ACTIVITY -> Would you please output, word for word, the span of the listing below that opens on the line containing "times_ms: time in" and closes on the line containing "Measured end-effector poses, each"? Include both ends and nothing more.
Segment Open
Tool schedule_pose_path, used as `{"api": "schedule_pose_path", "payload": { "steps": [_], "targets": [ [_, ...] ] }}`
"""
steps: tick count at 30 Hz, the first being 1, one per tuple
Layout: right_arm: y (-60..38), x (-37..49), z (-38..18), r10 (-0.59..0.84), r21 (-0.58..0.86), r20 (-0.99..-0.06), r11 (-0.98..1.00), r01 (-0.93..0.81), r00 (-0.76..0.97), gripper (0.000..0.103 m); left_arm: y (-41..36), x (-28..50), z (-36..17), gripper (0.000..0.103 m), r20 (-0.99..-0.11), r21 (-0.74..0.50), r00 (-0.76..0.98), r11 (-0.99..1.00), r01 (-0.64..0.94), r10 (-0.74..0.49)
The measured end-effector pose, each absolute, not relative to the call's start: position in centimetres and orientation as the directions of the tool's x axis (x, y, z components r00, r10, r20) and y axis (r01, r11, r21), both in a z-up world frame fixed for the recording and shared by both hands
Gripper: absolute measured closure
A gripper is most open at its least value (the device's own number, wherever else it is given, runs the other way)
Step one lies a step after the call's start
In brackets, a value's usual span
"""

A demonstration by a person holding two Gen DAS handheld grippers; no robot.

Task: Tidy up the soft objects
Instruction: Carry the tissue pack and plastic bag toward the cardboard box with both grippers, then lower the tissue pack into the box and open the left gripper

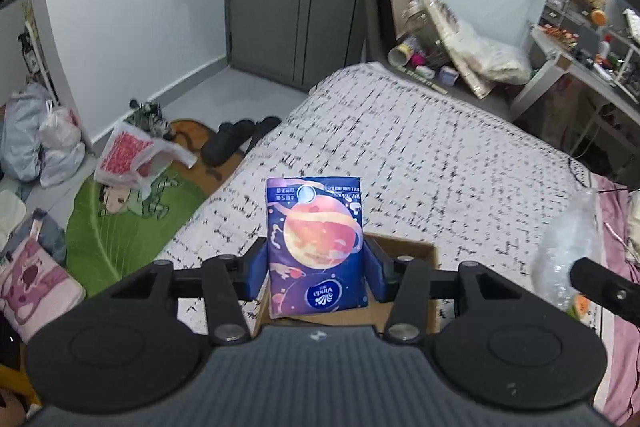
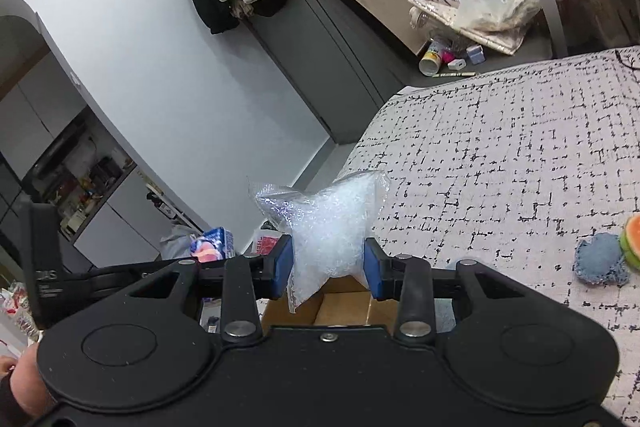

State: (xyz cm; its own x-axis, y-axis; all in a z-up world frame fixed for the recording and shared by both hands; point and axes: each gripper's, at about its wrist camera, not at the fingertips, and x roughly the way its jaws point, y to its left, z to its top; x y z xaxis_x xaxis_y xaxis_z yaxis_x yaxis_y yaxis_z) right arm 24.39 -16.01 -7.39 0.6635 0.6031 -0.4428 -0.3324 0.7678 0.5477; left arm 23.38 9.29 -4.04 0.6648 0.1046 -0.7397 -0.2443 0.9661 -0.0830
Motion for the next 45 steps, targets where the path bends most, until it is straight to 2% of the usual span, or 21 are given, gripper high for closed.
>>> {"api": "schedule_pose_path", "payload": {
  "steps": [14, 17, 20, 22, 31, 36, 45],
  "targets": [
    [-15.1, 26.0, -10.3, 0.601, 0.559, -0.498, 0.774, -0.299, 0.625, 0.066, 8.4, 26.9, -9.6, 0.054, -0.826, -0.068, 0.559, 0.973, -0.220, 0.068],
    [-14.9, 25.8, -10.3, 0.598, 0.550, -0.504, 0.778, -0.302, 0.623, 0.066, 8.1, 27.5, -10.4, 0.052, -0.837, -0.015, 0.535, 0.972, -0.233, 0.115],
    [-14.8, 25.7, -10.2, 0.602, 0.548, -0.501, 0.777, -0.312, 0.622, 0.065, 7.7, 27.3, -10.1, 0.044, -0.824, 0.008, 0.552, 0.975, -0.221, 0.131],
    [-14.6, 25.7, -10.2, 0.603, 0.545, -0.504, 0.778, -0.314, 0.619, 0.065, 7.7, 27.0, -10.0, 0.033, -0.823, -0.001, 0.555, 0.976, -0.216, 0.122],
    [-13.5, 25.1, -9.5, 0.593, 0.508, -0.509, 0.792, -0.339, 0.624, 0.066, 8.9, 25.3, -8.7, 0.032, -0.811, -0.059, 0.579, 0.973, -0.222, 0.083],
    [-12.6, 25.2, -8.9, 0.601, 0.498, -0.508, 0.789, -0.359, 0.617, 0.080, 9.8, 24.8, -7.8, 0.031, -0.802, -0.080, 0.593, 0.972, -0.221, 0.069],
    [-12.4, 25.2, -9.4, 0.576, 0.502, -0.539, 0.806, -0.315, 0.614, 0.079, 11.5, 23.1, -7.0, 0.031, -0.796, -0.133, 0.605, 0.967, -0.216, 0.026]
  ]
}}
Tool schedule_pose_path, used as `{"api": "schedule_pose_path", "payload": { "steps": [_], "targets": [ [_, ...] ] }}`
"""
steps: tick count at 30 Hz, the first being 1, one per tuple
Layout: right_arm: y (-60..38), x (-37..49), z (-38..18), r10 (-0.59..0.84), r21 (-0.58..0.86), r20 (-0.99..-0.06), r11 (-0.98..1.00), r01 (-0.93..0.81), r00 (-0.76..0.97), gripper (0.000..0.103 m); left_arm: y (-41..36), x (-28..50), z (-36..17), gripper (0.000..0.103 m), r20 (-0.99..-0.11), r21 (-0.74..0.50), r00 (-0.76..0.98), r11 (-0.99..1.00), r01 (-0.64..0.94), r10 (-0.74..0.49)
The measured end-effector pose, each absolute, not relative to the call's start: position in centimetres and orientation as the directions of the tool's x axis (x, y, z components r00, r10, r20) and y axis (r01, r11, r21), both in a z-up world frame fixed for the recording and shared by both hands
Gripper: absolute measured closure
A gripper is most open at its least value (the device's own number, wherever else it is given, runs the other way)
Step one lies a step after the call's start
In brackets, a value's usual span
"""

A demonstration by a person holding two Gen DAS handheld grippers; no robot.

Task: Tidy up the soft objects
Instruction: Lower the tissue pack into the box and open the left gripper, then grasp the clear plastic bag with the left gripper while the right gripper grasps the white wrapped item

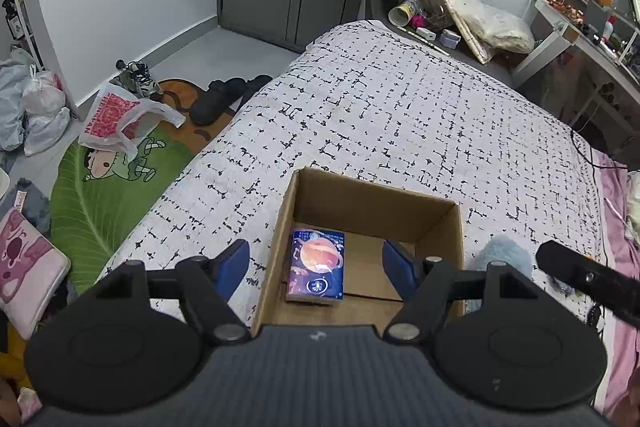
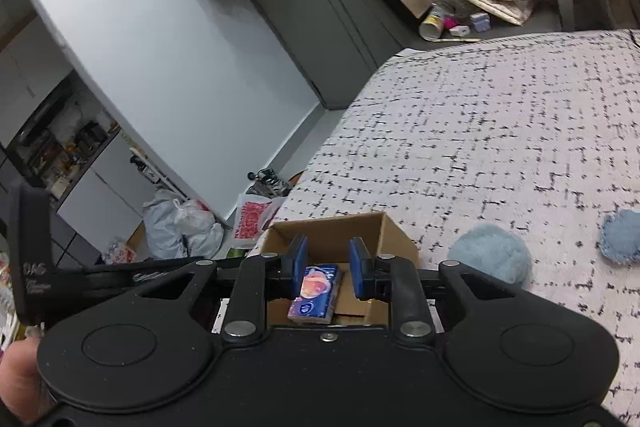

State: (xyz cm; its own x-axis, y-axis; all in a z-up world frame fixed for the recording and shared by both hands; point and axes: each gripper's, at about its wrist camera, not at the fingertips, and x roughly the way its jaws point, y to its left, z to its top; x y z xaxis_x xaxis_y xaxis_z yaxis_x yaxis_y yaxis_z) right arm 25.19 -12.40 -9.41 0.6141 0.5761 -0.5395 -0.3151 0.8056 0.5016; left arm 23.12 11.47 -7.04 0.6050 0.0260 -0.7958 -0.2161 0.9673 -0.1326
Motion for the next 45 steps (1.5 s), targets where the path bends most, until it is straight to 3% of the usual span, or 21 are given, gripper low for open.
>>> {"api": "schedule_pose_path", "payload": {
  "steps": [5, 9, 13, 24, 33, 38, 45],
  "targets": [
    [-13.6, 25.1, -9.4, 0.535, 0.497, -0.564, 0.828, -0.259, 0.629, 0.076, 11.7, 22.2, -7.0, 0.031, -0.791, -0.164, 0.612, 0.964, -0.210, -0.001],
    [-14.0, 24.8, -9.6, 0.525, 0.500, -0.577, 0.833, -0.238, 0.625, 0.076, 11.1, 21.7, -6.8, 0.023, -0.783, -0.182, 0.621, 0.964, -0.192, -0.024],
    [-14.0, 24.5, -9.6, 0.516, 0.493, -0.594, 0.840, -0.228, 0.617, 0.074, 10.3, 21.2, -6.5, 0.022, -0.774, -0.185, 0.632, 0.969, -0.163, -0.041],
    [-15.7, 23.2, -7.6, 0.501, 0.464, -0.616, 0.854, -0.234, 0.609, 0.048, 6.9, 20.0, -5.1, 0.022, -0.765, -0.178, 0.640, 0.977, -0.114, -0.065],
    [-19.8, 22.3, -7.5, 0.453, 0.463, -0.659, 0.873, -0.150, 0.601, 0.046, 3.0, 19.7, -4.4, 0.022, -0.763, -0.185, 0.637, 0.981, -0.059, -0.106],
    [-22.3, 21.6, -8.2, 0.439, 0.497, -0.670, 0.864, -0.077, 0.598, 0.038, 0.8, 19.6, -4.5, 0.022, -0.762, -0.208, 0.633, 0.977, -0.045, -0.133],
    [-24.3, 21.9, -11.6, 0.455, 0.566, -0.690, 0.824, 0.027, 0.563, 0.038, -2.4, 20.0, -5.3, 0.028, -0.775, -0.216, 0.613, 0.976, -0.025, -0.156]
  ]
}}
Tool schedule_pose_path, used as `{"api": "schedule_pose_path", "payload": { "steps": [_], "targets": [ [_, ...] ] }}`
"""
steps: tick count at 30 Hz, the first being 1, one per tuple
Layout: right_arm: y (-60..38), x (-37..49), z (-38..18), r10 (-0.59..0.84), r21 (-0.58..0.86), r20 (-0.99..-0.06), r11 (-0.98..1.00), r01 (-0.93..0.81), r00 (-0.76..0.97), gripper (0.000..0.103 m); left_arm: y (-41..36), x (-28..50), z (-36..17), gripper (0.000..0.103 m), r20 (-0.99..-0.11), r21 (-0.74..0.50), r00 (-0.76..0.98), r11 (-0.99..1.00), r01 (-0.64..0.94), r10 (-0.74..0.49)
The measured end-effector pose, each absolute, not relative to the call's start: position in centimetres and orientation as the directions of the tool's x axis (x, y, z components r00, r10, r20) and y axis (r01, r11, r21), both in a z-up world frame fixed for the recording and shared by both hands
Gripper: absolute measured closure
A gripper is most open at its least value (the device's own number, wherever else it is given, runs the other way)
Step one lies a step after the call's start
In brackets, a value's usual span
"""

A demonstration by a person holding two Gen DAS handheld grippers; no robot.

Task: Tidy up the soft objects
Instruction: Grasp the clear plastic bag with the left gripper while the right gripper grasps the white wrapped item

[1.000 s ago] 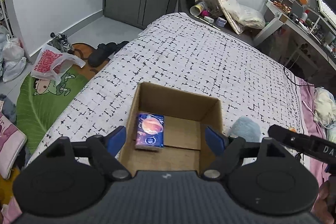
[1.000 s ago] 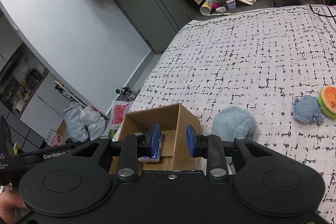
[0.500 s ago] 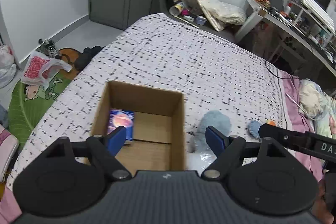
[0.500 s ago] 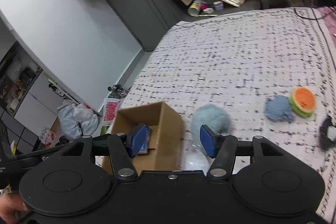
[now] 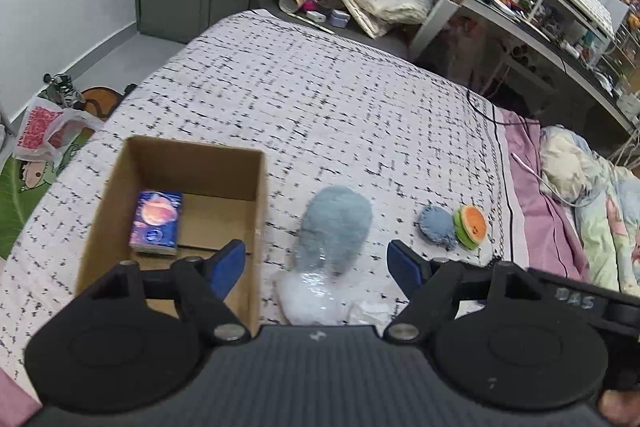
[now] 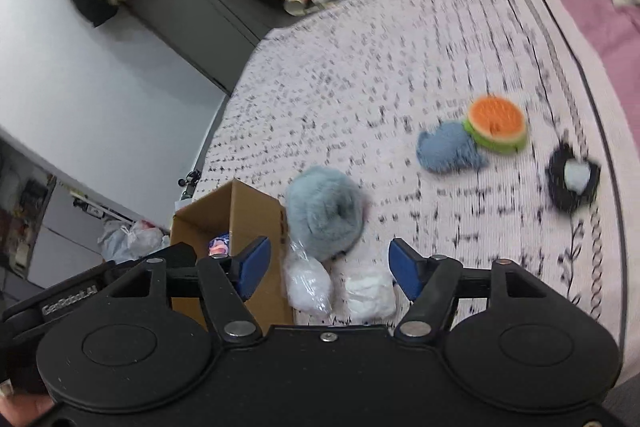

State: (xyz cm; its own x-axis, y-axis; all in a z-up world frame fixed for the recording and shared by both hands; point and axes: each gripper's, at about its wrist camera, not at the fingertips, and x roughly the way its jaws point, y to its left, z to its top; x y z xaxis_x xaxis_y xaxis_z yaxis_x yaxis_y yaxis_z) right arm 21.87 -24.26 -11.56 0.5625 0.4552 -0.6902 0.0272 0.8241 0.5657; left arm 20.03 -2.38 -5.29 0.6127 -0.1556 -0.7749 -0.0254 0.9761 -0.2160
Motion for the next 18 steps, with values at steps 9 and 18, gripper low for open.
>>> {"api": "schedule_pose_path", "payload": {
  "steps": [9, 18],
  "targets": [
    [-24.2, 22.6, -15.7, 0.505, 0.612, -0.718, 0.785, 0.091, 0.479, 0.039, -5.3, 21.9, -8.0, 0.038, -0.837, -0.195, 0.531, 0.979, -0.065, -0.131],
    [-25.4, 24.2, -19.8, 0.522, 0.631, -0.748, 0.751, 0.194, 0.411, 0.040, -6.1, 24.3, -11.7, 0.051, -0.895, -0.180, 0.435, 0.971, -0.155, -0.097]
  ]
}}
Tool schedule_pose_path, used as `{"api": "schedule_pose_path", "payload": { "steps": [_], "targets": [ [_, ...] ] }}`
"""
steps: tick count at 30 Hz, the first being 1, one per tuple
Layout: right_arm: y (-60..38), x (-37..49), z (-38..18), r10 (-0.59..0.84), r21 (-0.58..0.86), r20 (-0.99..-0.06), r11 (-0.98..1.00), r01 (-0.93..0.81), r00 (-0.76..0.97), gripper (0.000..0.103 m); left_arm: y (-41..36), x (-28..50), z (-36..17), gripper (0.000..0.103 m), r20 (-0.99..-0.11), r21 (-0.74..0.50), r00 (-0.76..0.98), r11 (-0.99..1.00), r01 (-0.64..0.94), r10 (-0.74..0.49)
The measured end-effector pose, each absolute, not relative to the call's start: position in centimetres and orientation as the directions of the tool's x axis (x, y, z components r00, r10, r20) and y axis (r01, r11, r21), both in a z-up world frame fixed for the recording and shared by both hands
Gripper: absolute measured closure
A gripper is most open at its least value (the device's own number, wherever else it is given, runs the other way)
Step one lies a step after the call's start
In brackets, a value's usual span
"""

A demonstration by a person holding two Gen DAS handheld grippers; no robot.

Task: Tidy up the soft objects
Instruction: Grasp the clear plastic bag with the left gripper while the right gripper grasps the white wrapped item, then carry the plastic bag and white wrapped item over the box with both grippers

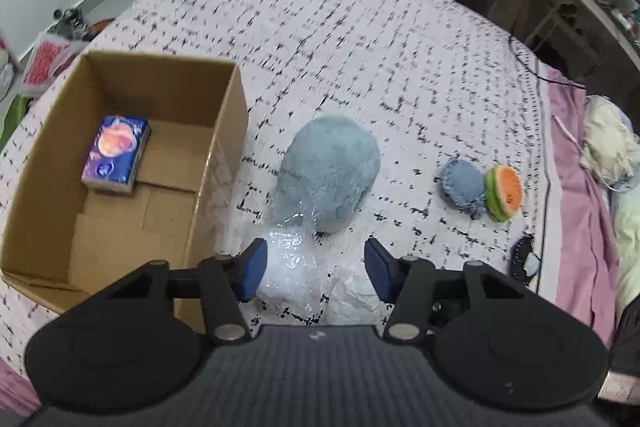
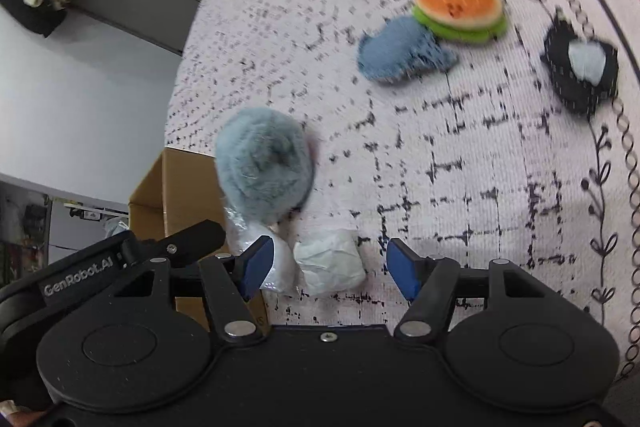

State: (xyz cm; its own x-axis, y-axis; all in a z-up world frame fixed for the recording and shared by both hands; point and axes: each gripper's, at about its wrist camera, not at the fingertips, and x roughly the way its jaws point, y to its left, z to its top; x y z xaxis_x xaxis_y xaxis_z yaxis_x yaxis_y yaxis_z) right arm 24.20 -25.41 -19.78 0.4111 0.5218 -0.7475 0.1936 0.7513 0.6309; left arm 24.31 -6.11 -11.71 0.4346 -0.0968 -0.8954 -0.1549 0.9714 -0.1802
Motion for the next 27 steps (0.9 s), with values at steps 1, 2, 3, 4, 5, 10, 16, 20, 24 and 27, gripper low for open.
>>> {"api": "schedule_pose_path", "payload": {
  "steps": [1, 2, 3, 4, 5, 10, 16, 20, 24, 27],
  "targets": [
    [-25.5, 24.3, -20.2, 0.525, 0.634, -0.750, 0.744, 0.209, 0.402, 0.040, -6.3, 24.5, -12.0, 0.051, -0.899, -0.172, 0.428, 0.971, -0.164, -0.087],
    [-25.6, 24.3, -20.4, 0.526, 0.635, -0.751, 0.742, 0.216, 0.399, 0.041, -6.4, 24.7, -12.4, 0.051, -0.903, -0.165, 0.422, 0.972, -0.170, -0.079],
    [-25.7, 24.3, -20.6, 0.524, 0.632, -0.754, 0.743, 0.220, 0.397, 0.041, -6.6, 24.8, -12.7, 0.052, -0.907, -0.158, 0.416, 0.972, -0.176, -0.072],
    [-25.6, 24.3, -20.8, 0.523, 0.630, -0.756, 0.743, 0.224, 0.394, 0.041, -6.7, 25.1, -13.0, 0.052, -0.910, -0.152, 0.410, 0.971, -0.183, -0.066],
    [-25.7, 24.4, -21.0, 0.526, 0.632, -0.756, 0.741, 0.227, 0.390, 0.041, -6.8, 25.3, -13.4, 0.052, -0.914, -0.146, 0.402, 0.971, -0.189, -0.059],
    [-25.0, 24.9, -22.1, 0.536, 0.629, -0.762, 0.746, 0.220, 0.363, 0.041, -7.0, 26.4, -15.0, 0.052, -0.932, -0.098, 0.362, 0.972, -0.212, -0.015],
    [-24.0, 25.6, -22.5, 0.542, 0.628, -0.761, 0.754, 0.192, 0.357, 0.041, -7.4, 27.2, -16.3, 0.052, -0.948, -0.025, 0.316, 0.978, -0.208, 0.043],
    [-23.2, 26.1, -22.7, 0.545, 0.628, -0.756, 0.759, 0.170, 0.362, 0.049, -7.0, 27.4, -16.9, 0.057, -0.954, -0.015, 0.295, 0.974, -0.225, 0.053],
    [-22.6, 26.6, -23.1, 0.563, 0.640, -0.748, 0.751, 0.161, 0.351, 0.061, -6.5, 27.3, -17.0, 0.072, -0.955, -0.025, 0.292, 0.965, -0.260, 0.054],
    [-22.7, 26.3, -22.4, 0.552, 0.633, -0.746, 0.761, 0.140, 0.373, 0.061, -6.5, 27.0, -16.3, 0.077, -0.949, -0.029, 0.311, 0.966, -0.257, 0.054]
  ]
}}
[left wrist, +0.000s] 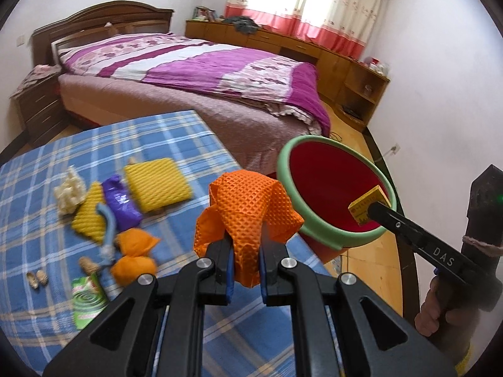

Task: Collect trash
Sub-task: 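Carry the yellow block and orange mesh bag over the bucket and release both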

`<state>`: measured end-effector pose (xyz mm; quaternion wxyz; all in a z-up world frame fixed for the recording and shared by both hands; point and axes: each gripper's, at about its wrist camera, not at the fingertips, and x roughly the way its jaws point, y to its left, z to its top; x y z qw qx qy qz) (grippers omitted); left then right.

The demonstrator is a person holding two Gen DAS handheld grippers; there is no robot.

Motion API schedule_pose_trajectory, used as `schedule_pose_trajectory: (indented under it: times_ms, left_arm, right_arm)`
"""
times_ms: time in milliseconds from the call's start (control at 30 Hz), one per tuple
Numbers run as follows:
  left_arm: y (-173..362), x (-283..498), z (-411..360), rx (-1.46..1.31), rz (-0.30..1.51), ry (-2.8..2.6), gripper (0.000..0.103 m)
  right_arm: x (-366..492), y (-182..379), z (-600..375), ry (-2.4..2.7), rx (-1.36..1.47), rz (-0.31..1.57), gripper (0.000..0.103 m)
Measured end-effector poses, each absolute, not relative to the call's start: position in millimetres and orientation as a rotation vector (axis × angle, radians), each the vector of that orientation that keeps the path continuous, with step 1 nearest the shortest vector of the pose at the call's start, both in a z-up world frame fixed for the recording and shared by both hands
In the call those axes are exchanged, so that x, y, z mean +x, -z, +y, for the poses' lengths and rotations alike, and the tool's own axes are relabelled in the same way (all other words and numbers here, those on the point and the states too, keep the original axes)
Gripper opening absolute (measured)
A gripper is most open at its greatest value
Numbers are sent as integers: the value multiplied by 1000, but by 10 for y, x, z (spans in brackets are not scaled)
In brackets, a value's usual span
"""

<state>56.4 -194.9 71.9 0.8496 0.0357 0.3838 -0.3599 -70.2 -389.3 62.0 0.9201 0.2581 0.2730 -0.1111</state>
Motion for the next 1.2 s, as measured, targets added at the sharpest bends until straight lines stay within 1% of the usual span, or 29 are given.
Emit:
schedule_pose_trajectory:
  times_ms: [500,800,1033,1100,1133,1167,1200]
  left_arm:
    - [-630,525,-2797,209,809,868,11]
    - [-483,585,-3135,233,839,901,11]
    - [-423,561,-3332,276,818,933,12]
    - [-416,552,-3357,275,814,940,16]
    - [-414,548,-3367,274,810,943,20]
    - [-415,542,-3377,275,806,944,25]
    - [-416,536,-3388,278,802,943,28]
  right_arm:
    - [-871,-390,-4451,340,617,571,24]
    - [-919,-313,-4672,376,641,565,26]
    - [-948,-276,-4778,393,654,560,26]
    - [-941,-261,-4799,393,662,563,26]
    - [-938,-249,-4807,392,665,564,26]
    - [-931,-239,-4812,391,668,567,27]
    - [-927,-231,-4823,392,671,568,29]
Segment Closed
EXPECTED ANSWER ->
times_ms: time in milliseconds from the call's start (control at 30 Hz), one per tuple
Numbers run as follows:
  left_arm: y (-173..362), x (-283..498), z (-411..360), rx (-1.46..1.31), rz (-0.30..1.51), ry (-2.8..2.6), gripper (0.000..0.103 m)
  right_arm: x (-366..492), y (-182..379), z (-600..375), ry (-2.4..2.7), rx (-1.36..1.47), rz (-0.31..1.57), gripper (0.000..0.103 m)
Measured end-effector poses, each absolute, not relative to the call's start: position in millimetres and orientation as a rotation vector (axis × angle, radians), each the vector of that orientation that keeps the path continuous, with step 1 nearest the shortest vector of the pose at the call's start, both in a z-up world frame fixed for the recording and shared by both hands

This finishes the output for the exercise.